Sometimes I wonder about the sanity of keeping bees. Even the word “keeping” is a misrepresentation of what really happens when setting up beehives. Honestly, there is no “keeping”. The bees are free spirited, free to scout, and free to swarm. And that’s exactly what one of my colonies did.
Last winter my heart was broken by the loss of two hives to starvation and the cold. The other absconded. It was a rough first year for this newbie. I marked it up to training, ordered two new packages, and tried again. I realize calling it training sounds cold and callus from the bee’s perspective.
The first new hive grew fast and furious. The queen was a keeper. Or, so I thought. The hive body soon weighed over 50 pounds. I could barely lift. I added supers and watched it thrive. I didn’t harvest the honey. I figured they needed it for the winter. Starving your hive tends to stick with you.
The second colony grew noticeably slower. There was less brood and less honey making. They were calm and peaceful though and I liked it. I figured I could live with the slow production of honey with that kind of laid-back attitude. I do understand now that having two hives is the thing to do so you can compare the colonies.
The days have been so, so hot. Humid and sweltering. I ventilated the hives and hoped the shade of the tree would provide some relief. I noticed what I thought was bearding on the front of the largest hive. It must have been part bearding and part “hey you, we are out of room”.
It happened as the hubby and I checked on the watermelon patch. As we made a pass by the hives, a small black cloud swirled in the air. In the pine tree, a stalactite of bees. We raced back to the house to get a box, but alas, they were gone when we returned. Again, in that moment I questioned my beekeeping sanity.
I read, researched, asked questions in the beekeeping Facebook group, and tried to decide what to do. My decision? Do nothing and let the bees do what they do in nature. In the wild, they split to create another colony.
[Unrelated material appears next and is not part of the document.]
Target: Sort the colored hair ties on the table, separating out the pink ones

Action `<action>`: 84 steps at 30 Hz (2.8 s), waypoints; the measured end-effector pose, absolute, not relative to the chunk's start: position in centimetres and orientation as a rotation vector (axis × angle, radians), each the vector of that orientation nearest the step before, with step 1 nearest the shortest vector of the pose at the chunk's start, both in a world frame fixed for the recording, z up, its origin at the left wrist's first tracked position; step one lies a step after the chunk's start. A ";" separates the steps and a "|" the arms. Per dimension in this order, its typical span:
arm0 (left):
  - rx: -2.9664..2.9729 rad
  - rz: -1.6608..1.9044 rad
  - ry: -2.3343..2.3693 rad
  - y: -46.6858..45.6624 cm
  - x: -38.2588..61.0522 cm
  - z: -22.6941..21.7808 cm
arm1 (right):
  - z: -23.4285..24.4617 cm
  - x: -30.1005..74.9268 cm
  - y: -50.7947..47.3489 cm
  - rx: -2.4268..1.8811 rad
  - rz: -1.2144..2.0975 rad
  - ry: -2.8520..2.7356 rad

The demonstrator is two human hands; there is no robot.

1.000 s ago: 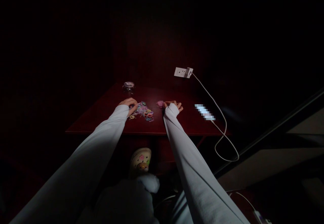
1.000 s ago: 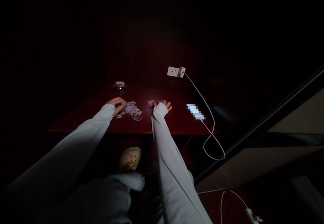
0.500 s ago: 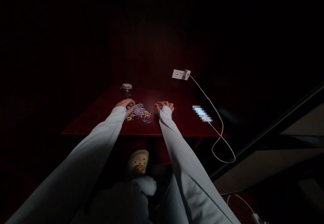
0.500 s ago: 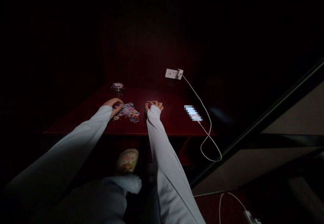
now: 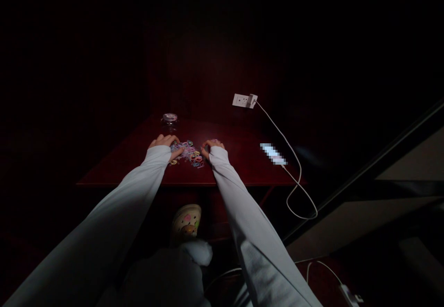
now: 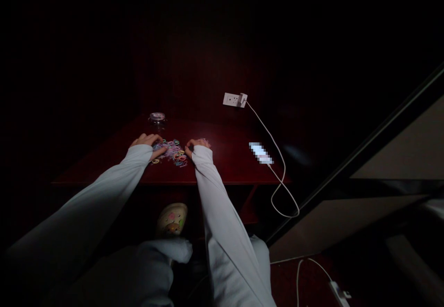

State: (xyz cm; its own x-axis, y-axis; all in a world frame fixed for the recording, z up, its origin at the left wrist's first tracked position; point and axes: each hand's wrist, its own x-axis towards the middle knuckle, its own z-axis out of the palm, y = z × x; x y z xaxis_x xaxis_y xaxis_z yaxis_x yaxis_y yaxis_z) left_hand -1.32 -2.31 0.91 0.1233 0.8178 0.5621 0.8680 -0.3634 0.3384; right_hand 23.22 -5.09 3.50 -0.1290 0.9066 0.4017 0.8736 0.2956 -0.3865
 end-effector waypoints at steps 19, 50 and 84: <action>-2.189 -1.195 -1.975 -1.3 -1.5 0.8 | 4.5 22.6 -7.0 -1.407 0.336 -2.104; -2.231 -0.876 -2.022 -3.9 0.2 2.4 | 2.7 21.7 -4.5 -1.460 0.261 -2.060; -2.456 -1.215 -1.823 -0.9 -0.9 0.6 | 2.5 22.1 -4.7 -1.382 0.321 -2.048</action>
They obviously know more than I do.
I did open the hive a couple of weeks ago. There are open queen cells. There’s brood, pollen, and honey. No longer 50 pounds since they gorged themselves when they left, but a good start for winter. My fingers are crossed there’s a new matriarch in there somewhere.
I’ll check the hive in a bit to see what’s happening. I’m confident I’ll still be questioning why I got into beekeeping.